* [What this task involves]:
Copy the lines below, beginning with the one that contains "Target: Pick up" and continuing through the final line, exactly as written and with no other lines.

━━━━━━━━━━━━━━━━━━━━

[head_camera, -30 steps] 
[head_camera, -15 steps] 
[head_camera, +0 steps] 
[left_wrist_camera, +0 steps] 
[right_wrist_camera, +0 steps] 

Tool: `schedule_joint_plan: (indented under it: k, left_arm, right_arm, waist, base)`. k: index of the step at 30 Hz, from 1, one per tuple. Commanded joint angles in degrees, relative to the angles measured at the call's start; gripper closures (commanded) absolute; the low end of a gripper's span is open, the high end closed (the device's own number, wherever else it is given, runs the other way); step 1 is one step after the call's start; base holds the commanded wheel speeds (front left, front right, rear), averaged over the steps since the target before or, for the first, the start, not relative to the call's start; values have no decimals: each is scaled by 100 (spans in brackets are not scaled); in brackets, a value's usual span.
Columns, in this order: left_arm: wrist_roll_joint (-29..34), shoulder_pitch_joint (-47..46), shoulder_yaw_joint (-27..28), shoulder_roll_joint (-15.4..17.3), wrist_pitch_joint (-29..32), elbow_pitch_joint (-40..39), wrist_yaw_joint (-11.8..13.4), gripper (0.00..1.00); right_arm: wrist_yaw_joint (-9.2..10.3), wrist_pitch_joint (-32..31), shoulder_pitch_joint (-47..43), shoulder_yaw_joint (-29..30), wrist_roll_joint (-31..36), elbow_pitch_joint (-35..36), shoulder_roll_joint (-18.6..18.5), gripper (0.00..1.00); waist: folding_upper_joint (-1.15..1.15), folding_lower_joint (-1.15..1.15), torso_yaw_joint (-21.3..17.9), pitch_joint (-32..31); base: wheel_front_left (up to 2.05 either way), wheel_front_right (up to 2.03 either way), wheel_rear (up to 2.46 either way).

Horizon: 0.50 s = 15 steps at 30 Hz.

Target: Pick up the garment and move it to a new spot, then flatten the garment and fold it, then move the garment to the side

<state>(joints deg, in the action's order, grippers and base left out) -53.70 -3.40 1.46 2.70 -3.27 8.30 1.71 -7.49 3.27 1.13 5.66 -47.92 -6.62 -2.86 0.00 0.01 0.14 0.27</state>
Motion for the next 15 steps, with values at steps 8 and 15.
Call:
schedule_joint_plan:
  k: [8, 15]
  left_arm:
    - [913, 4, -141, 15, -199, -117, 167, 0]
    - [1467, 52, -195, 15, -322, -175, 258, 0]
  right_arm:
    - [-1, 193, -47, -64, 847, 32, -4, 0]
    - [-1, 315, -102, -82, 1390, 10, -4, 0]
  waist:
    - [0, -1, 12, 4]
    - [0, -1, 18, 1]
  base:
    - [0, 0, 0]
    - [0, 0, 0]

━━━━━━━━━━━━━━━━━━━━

* [Answer to the problem]:
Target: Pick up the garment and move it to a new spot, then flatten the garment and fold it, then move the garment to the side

<state>(joints deg, in the action's order, grippers and base left out) -53.70 -3.40 1.46 2.70 -3.27 8.30 1.71 -7.49 3.27 1.13 5.66 -47.92 -6.62 -2.86 0.00 0.01 0.14 0.27</state>
Motion for the next 15 steps, with values at steps 8 and 15.
Call:
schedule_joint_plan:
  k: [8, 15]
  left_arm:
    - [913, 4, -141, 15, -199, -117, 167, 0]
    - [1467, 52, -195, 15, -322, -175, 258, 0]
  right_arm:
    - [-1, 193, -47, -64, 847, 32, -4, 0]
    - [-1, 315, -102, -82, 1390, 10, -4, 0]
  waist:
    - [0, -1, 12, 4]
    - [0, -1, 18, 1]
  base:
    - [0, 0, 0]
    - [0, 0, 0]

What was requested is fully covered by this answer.